Black American suffragist (1878-1925)

Marie Jackson Stuart (1878-1925) was a New York-based dramatic reader who used her performances and oratory skills to promote Black women's suffrage. She was president of the Harriet Tubman Neighborhood Club of New York when Tubman died and it was Stuart who designed a marker for Tubman's grave.

==Biography==
Marie Jackson Stuart was born around 1878 in Pennsylvania.

She moved to New York sometime before 1906, where she was first known for her oratory and elocution. She was also involved in acting and drama, women's clubs, and the Black women's suffrage movement. In 1906, she purchased a home in Orange, New Jersey. She held concerts and recitals to benefit local clubs or charities.

===Dramatic career===
Stuart performed at lyceum venues, such as Carnegie Lyceum and St. Mark's lyceum. In 1909, the Women's Suffrage League sponsored a lyceum activity where Stuart spoke about "Negro Citizenship." Stuart served as the corresponding secretary for St. Mark's Lyceum in 1910.
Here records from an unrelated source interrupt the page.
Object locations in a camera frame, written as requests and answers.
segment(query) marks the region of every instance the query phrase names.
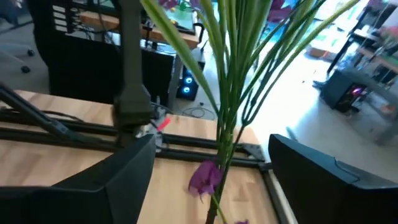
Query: wooden tabletop
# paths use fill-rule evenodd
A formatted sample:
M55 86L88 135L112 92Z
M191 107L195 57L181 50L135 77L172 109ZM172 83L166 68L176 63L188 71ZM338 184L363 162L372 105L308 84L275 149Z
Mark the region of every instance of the wooden tabletop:
M105 15L102 15L101 17L103 19L105 29L112 30L118 27L119 19L117 17L105 16ZM90 12L90 11L82 12L80 14L80 20L84 25L88 27L101 27L100 17L96 12ZM191 34L180 33L180 35L182 39L187 42L188 46L191 49L196 48L197 45L199 44L199 36L197 34L191 35ZM146 38L147 31L141 29L141 36L142 38ZM164 39L162 35L162 32L156 27L154 27L152 31L149 33L149 39L159 43L167 43L167 41Z
M371 52L370 50L367 50L365 48L358 48L357 51L361 54L363 54L364 56L371 58L373 57L374 53ZM385 66L388 69L391 69L393 72L398 73L398 66L388 62L386 59L380 57L380 56L376 56L373 59L375 62L379 62L380 64L382 64L383 66Z
M58 111L91 123L112 125L111 105L27 91L18 91L18 94L42 110ZM172 121L166 127L166 133L214 139L214 121L186 116L170 118ZM38 130L33 126L0 125ZM242 142L258 144L250 128L244 132ZM0 185L52 185L109 155L108 152L0 141ZM201 203L198 198L187 194L188 181L197 166L194 162L157 158L138 223L204 223L209 198L204 197L204 203ZM230 169L221 206L231 223L245 219L249 219L250 224L277 223L266 187L256 169Z

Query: gray floor
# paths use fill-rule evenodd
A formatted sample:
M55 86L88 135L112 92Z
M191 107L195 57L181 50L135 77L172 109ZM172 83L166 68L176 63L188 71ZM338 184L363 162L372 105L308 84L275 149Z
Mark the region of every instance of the gray floor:
M17 42L29 44L34 50L33 25L0 35L0 43ZM206 78L217 94L217 76L213 69L211 54L207 54ZM47 68L39 54L22 56L31 68L29 74L20 71L20 65L7 58L0 58L0 80L14 89L48 93ZM288 126L297 139L310 147L336 157L361 169L398 182L398 150L396 146L379 147L363 136L344 116L332 111L311 87L314 78L324 77L328 63L307 58L302 54L284 73L278 84L264 102L259 115L251 125L257 138L267 148L271 133L286 135ZM199 90L195 102L178 100L175 112L193 114L205 119L214 119L208 111L187 110L203 103L210 105L203 90Z

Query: plant stem
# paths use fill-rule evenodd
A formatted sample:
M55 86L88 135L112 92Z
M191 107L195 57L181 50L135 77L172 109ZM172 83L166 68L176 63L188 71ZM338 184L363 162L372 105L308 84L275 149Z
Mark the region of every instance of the plant stem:
M217 206L217 210L220 213L223 223L227 224L225 215L224 215L223 211L221 210L219 203L217 202L217 198L214 195L211 195L211 199L213 200L214 204Z

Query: cable
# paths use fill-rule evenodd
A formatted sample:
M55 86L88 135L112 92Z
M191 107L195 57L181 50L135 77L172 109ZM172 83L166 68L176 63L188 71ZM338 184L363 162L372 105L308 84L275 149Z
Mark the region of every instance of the cable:
M201 115L195 115L195 114L193 114L194 111L201 111L202 114ZM207 108L203 108L201 106L187 108L187 109L182 111L182 114L183 115L187 115L187 116L191 116L193 118L202 118L202 117L204 117L206 115L206 112L209 112L213 116L212 120L216 119L216 115L214 114L214 112L212 112L211 110L209 110Z
M215 113L212 111L212 110L209 110L209 109L207 109L207 108L204 108L203 106L205 105L204 103L199 103L199 106L194 106L194 107L191 107L191 108L186 108L186 109L184 109L184 110L181 110L181 107L178 105L178 103L177 102L175 102L175 104L177 105L177 108L178 108L178 110L179 111L181 111L181 114L182 115L185 115L185 116L190 116L190 117L192 117L192 118L202 118L202 117L204 117L205 115L206 115L206 112L209 112L213 117L212 117L212 120L215 120L216 119L216 115L215 115ZM195 114L193 114L195 111L201 111L201 115L195 115Z
M0 111L6 111L6 112L11 112L11 113L19 113L17 110L12 109L12 108L0 108ZM64 117L64 118L70 118L70 119L73 119L75 121L84 122L82 119L80 119L80 118L78 118L76 116L72 116L72 115L69 115L69 114L61 113L61 112L46 111L46 110L42 110L41 112L43 112L45 114L61 116L61 117Z
M163 109L166 110L166 112L168 112L169 114L174 114L173 111L172 111L170 108L168 108L168 107L166 107L166 106L163 106L163 105L161 105L161 104L151 102L151 105L152 105L152 106L155 106L155 107L163 108Z
M97 1L97 13L98 13L98 17L99 17L99 23L101 23L101 28L102 28L102 32L105 36L108 36L108 38L110 39L112 45L114 46L114 48L116 49L116 51L118 53L120 53L120 49L119 47L114 43L113 38L108 34L108 30L105 28L105 24L104 24L104 20L102 18L102 13L101 13L101 2Z

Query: black metal frame
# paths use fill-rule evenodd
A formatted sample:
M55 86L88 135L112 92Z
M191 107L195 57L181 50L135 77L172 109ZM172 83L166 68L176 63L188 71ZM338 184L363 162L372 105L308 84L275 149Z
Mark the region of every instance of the black metal frame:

Her most prominent performance was in Three Plays for a Negro Theatre in 1917. where she played Granny Maumee. The play was put on by the Colored Players at the Old Garden Theatre in Madison Square Garden, and it marked a change in how Black actors were perceived by critics and the public. The play was radical for its discussion of racial identity and the position of Black people in the American framework.

Stuart worked with W. E. B. Dubois to help produce The Pageant for the New York Emancipation Exposition, which toured around the US.

===Activism===
Stuart was a founding member and organizer of the Empire State Federation of Women's Clubs, and served as secretary and organizer. She attended the 1913 convention in Buffalo, New York.

By 1912, Stuart was president of the Harriet Tubman Neighborhood Club of New York. When Tubman died in 1913, the Club hosted a memorial for her death and Stuart spoke at the service. Over the next two years under her guidance, the club raised money to build a monument over her unmarked grave in Auburn, NY. Stuart designed the marker.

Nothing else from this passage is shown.